"Temos o modelo do soldado romano, que é declaradamente seguido por estruturas da Polícia Militar, em especial pelos batalhões especiais [...]". É o que afirma a advogada Priscilla Placha Sá a respeito do caráter da polícia militarizada no Brasil. Professora de Direito na Universidade Federal do Paraná (UFPR) e PUCPR, a advogada falou ao Brasil de Fato PR sobre militarização, democracia e controle social.
Confira a entrevista na íntegra:
Brasil de Fato PR: Como o Direito vê a existência da Polícia Militar hoje em dia?
Priscilla Placha Sá: É uma das maiores contradições do Estado Democrático de Direito, você ter uma polícia estadual que é reserva das Forças Armadas nos Estados. Esse é exatamente o mesmo modelo das capitanias hereditárias e das sesmarias. Os senhores de terra, para manter aquela propriedade, tinham que ter um “exército particular”.

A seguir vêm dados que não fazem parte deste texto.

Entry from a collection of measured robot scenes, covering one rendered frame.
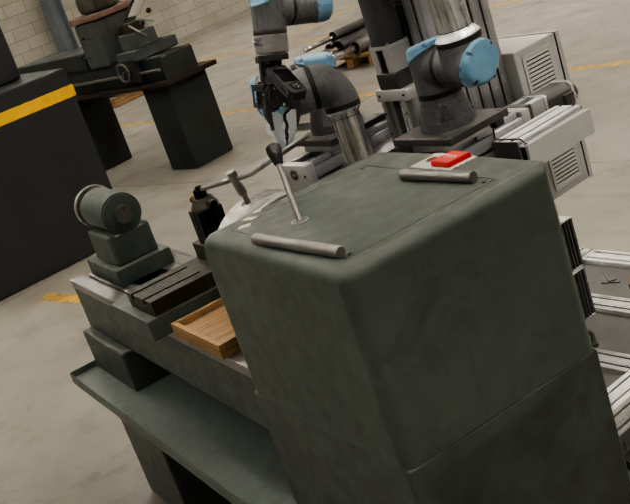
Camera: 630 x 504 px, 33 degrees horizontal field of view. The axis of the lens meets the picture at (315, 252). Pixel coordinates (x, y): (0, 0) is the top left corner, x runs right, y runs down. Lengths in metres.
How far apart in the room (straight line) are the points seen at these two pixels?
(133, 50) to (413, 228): 7.13
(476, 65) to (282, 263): 0.91
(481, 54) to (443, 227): 0.87
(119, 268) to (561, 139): 1.47
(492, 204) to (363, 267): 0.28
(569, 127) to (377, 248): 1.19
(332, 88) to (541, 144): 0.56
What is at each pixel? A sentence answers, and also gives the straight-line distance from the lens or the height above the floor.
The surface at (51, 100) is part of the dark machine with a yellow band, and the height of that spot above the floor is 1.08.
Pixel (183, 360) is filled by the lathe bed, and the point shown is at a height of 0.77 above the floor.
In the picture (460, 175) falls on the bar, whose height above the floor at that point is 1.27.
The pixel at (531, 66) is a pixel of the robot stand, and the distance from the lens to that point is 3.17.
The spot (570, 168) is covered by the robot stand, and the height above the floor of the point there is 0.82.
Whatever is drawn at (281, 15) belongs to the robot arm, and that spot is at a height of 1.61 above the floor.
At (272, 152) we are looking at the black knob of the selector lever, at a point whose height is 1.39.
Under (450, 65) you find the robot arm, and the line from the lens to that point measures 2.64.
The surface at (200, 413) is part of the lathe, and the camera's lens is 3.16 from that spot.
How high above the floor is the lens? 1.85
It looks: 18 degrees down
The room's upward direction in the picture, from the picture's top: 19 degrees counter-clockwise

Por que ter uma polícia militarizada?
Temos o modelo do soldado romano, que é declaradamente seguido por estruturas da Polícia Militar, em especial pelos batalhões especiais, com a grife que o Bope conseguiu após Tropa de Elite. É a ideia de que você tem o marco da verticalização, da hierarquia, do controle não só da vida, mas o controle da morte. Uma estrutura que espelha a ideia de que o Estado tem que controlar o corpo das pessoas, o trânsito do corpo das pessoas, em que lugar essas pessoas transitam.
Polícia militarizada é incompatível com democracia?
Nossa percepção é de que democracia é o governo da maioria, o que não é necessariamente um governo em favor da maioria. Temos a ideia de representatividade, através do voto. O que estamos dispostos a fazer nesse jogo de liberdade? Para uns, liberdade é ter um carro do ano e não se comprometer com nada. E o jogo da polícia é a medição da liberdade de alguns com a segurança de outros.
Então o papel da polícia é proteger a minoria da maioria?
Há uma frase de um ex-secretário de Polícia Civil, Hélio Luz, num documentário chamado Notícias de uma Guerra Particular, em que ele diz que a polícia segura o fio de náilon que separa a elite da ralé. A polícia cuida da minoria que tem o capital e a gestão das esferas de poder. Não temos uma cultura de emancipação, de formação de cidadão.
Falta controle social sobre a atividade da polícia?
Com certeza, é evidente. A falta de controle se deve à ausência de regulamentação histórica. Os próprios comandantes não querem controlar tudo, pois isso possibilita ajustar as coisas do jeito que der, como no 29 de Abril, [significa] que as atitudes podem ser ditadas de acordo com as circunstâncias. 'Depois vejo se preciso falar alguma coisa ou não, vamos ver por quanto tempo a população vai reclamar que aquele conflito não teve uma solução aceitável, enquanto isso vamos tentar emplacar a tese de que todo o sentido do protesto é a ideologia de um único partido, de que toda vez que você faz alguma coisa contrariando a ordem posta você é comunista', pensa a Polícia. Sempre há chavões que desqualificam o argumento [do controle social].
A gente só vai ter uma polícia desmilitarizada e menos violenta quando a sociedade mudar ou a desmilitarização pode ajudar a mudar a sociedade?
São vasos comunicantes. É o momento de fazermos a revolução e fazermos as duas coisas ao mesmo tempo. A polícia não está dando conta, ela tapa o sol com a peneira. É preciso mostrar as feridas que estão aí, esse poder que não é só de deixar viver, mas de fazer morrer uma quantidade de pessoas.